Task details:
Return the listing exactly, please; no pictures.

__________

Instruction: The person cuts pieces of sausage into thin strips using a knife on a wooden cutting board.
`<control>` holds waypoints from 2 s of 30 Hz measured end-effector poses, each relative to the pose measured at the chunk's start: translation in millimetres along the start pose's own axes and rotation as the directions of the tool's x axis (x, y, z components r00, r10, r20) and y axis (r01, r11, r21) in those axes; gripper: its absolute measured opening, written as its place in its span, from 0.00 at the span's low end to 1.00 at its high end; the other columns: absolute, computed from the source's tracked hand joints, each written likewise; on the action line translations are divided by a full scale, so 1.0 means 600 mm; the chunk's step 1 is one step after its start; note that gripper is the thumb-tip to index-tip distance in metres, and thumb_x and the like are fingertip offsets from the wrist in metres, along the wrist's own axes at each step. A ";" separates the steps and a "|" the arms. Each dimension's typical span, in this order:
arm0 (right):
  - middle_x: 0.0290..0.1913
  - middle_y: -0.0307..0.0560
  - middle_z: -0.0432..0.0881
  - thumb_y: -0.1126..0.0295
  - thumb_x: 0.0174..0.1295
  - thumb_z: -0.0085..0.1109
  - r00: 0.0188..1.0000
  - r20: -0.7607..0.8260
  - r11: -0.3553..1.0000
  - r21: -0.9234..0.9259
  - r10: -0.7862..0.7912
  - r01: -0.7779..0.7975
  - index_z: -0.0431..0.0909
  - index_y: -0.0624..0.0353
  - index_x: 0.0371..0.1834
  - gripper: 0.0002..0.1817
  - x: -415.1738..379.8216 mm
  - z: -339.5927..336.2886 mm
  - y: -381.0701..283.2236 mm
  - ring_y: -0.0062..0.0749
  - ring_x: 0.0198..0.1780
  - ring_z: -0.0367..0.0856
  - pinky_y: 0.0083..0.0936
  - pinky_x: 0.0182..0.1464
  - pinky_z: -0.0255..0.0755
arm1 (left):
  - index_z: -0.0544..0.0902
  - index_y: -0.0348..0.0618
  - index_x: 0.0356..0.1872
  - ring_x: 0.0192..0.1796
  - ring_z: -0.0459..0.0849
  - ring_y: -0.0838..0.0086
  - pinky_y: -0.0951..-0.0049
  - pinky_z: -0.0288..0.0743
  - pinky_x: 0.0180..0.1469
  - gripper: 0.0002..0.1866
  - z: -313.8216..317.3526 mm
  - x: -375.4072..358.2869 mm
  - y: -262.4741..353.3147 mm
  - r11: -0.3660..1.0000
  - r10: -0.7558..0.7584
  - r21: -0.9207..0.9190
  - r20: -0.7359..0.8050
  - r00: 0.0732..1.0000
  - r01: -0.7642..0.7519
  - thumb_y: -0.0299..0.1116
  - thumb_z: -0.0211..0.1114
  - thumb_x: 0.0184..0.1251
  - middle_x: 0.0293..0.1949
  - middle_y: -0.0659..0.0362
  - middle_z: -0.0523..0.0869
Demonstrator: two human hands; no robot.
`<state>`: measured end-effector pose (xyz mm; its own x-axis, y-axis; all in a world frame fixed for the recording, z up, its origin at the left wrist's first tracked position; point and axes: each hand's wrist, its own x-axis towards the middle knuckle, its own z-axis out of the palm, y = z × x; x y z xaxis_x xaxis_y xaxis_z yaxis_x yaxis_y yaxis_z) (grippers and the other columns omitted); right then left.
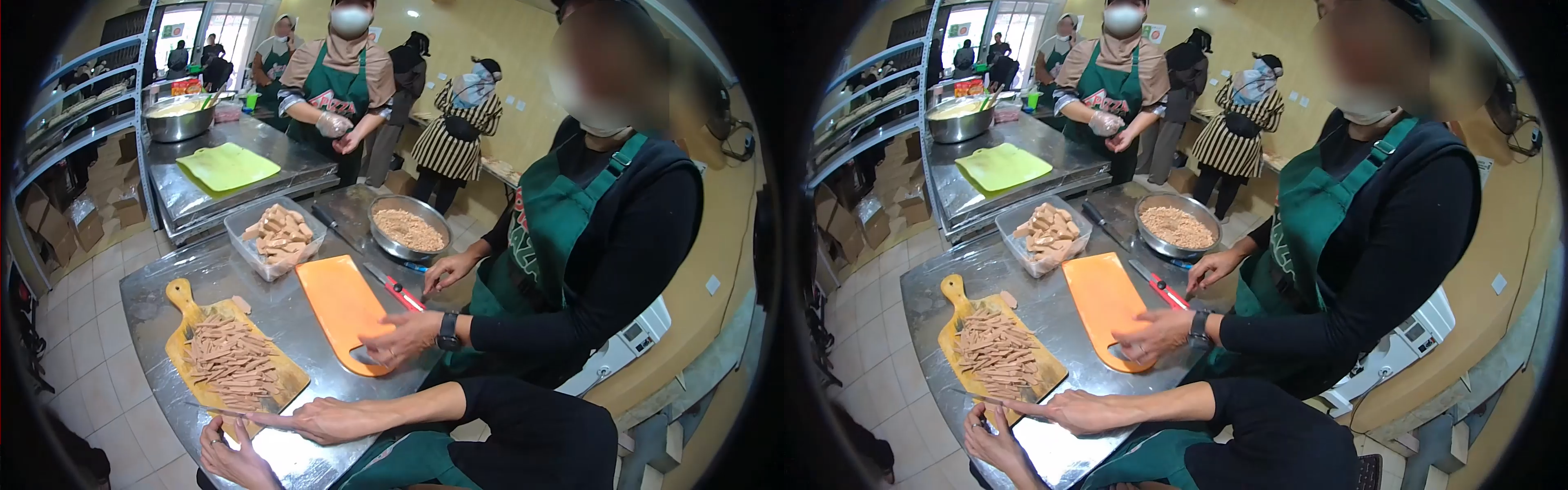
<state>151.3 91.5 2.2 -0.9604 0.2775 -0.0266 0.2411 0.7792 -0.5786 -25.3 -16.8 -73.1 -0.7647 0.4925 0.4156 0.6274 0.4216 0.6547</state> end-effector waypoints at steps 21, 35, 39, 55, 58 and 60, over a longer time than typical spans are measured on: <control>0.40 0.66 0.84 0.84 0.67 0.54 0.974 0.177 0.984 0.080 0.140 -0.156 0.46 0.43 0.88 0.47 0.015 -0.052 -0.034 0.63 0.39 0.86 0.51 0.43 0.80 | 0.87 0.51 0.51 0.60 0.80 0.65 0.59 0.60 0.66 0.19 -0.026 0.005 0.031 0.996 -0.092 0.010 0.069 0.993 0.091 0.45 0.77 0.62 0.51 0.59 0.86; 0.31 0.55 0.82 0.88 0.62 0.57 0.960 0.166 0.971 0.038 0.225 -0.234 0.53 0.42 0.87 0.50 0.021 -0.045 -0.045 0.53 0.29 0.85 0.45 0.35 0.82 | 0.88 0.52 0.51 0.56 0.80 0.69 0.57 0.61 0.66 0.17 -0.036 0.010 0.038 0.991 -0.133 0.036 0.140 0.981 0.129 0.42 0.77 0.63 0.51 0.64 0.83; 0.32 0.56 0.83 0.86 0.64 0.57 0.978 0.113 0.983 0.034 0.175 -0.179 0.53 0.41 0.87 0.48 0.058 -0.025 -0.032 0.53 0.30 0.85 0.45 0.36 0.82 | 0.88 0.52 0.51 0.56 0.80 0.69 0.57 0.62 0.67 0.17 -0.037 0.013 0.041 0.990 -0.139 0.023 0.145 0.980 0.138 0.42 0.77 0.62 0.50 0.64 0.83; 0.33 0.57 0.81 0.86 0.65 0.54 0.957 0.170 0.966 0.071 0.233 -0.248 0.50 0.41 0.87 0.48 0.022 -0.044 -0.061 0.55 0.31 0.84 0.46 0.38 0.79 | 0.86 0.53 0.50 0.58 0.82 0.67 0.60 0.62 0.67 0.16 -0.029 -0.005 0.028 0.995 -0.098 -0.033 0.031 0.995 0.099 0.35 0.78 0.62 0.52 0.63 0.87; 0.31 0.55 0.80 0.87 0.64 0.55 0.954 0.176 0.966 0.040 0.244 -0.254 0.50 0.41 0.87 0.49 0.021 -0.048 -0.056 0.54 0.29 0.83 0.46 0.36 0.79 | 0.86 0.53 0.50 0.58 0.82 0.67 0.60 0.62 0.67 0.16 -0.026 -0.003 0.031 0.994 -0.100 -0.032 0.036 0.994 0.101 0.35 0.78 0.62 0.51 0.63 0.86; 0.31 0.55 0.80 0.87 0.64 0.55 0.955 0.174 0.968 0.031 0.241 -0.250 0.50 0.41 0.87 0.49 0.019 -0.047 -0.058 0.54 0.28 0.83 0.46 0.35 0.79 | 0.86 0.52 0.50 0.58 0.82 0.67 0.60 0.62 0.67 0.16 -0.028 -0.003 0.032 0.993 -0.108 -0.040 0.048 0.993 0.110 0.35 0.78 0.62 0.51 0.62 0.86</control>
<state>135.6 83.6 44.7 -0.8830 0.3554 -0.3066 0.4694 0.6669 -0.5788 -14.2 -22.5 -50.5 -0.8199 0.4801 0.3119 0.5332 0.4421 0.7212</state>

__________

Response for this exercise:
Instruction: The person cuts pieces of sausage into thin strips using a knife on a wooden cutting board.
`<control>` holds waypoints from 2 s of 30 Hz measured end-effector poses, each relative to the pose measured at the chunk's start: translation in millimetres along the start pose's own axes and rotation as the directions of the tool's x axis (x, y, z components r00, r10, r20) and y axis (r01, r11, r21) in those axes; gripper: its absolute measured opening, written as its place in its span, from 0.00 at the span's low end to 1.00 at its high end; the other columns: absolute, computed from the source's tracked hand joints, each written likewise; on the action line translations are divided by a full scale, so 1.0 means 600 mm; the chunk's step 1 is one step after its start; note that gripper is the thumb-tip to index-tip distance in metres, and thumb_x and the like are fingertip offsets from the wrist in metres, along the wrist's own axes at each step. A ";" separates the steps and a "|" the arms. Each dimension's typical span, in this order:
arm0 (right):
  - middle_x: 0.0290..0.1913
  - middle_y: -0.0307..0.0560
  - middle_z: -0.0432..0.0881
  - thumb_y: -0.1126..0.0295
  - thumb_x: 0.0174..0.1295
  - thumb_z: -0.0085..0.1109
  - r00: 0.0188..1.0000
  - r20: -0.7607..0.8260
  - r11: -0.3553..1.0000
  - r21: -0.9234..0.9259
  - r10: -0.7862..0.7912
  - r01: -0.7779..0.7975
  - index_z: -0.0431..0.0909
  - index_y: -0.0624..0.0353
  - index_x: 0.0371..0.1834
  - gripper: 0.0002..0.1817
  - x: -415.1738..379.8216 mm
  - z: -339.5927..336.2886 mm
  - y: -381.0701..283.2236 mm
  - ring_y: -0.0062..0.0749
  - ring_x: 0.0198..0.1780
  - ring_z: -0.0367..0.0856
  - pinky_y: 0.0083..0.0936
  - pinky_x: 0.0182..0.1464
  - pinky_z: -0.0255..0.0755
arm1 (left):
  - index_z: -0.0544..0.0902
  - index_y: -0.0348..0.0618
  - index_x: 0.0356..0.1872
  - ring_x: 0.0192..0.1796
  - ring_z: -0.0459..0.0849
  - ring_y: -0.0838..0.0086
  - pinky_y: -0.0951..-0.0049
  - pinky_z: -0.0288..0.0743
  - pinky_x: 0.0180..0.1469
  - gripper: 0.0002..0.1866
  - z: -313.8216..317.3526 mm
  - x: -375.4072..358.2869 mm
  - y: -262.4741..353.3147 mm
  - r11: -0.3660..1.0000
  - r10: -0.7558..0.7584
  - r21: -0.9207..0.9190
  - r20: -0.7359..0.8050
  - r00: 0.0732..1.0000
  - r01: -0.7642..0.7519
  - thumb_y: -0.0299..0.1116
  - thumb_z: -0.0211..0.1114
  - thumb_x: 0.0184..0.1251
  - middle_x: 0.0293..0.1949
  - middle_y: -0.0659..0.0362
  - middle_z: -0.0523..0.0869
Demonstrator: two human hands; no robot.
`<state>`: measured end-effector pose (xyz mm; its own x-axis, y-axis; all in a world frame fixed for the recording, z up, its origin at the left wrist's first tracked position; point and axes: each hand's wrist, its own x-axis towards the middle knuckle, its own z-axis out of the palm, y = z × x; x y z xaxis_x xaxis_y xaxis_z yaxis_x yaxis_y yaxis_z) (grippers and the other columns omitted); right then left.
<state>151.3 91.5 2.2 -0.9604 0.2775 -0.0266 0.2411 0.7792 -0.5786 -25.3 -16.8 -73.1 -0.7647 0.4925 0.4156 0.6274 0.4216 0.6547</state> end-effector waypoints at steps 21, 35, 39, 55, 58 and 60, over a longer time than typical spans are measured on: <control>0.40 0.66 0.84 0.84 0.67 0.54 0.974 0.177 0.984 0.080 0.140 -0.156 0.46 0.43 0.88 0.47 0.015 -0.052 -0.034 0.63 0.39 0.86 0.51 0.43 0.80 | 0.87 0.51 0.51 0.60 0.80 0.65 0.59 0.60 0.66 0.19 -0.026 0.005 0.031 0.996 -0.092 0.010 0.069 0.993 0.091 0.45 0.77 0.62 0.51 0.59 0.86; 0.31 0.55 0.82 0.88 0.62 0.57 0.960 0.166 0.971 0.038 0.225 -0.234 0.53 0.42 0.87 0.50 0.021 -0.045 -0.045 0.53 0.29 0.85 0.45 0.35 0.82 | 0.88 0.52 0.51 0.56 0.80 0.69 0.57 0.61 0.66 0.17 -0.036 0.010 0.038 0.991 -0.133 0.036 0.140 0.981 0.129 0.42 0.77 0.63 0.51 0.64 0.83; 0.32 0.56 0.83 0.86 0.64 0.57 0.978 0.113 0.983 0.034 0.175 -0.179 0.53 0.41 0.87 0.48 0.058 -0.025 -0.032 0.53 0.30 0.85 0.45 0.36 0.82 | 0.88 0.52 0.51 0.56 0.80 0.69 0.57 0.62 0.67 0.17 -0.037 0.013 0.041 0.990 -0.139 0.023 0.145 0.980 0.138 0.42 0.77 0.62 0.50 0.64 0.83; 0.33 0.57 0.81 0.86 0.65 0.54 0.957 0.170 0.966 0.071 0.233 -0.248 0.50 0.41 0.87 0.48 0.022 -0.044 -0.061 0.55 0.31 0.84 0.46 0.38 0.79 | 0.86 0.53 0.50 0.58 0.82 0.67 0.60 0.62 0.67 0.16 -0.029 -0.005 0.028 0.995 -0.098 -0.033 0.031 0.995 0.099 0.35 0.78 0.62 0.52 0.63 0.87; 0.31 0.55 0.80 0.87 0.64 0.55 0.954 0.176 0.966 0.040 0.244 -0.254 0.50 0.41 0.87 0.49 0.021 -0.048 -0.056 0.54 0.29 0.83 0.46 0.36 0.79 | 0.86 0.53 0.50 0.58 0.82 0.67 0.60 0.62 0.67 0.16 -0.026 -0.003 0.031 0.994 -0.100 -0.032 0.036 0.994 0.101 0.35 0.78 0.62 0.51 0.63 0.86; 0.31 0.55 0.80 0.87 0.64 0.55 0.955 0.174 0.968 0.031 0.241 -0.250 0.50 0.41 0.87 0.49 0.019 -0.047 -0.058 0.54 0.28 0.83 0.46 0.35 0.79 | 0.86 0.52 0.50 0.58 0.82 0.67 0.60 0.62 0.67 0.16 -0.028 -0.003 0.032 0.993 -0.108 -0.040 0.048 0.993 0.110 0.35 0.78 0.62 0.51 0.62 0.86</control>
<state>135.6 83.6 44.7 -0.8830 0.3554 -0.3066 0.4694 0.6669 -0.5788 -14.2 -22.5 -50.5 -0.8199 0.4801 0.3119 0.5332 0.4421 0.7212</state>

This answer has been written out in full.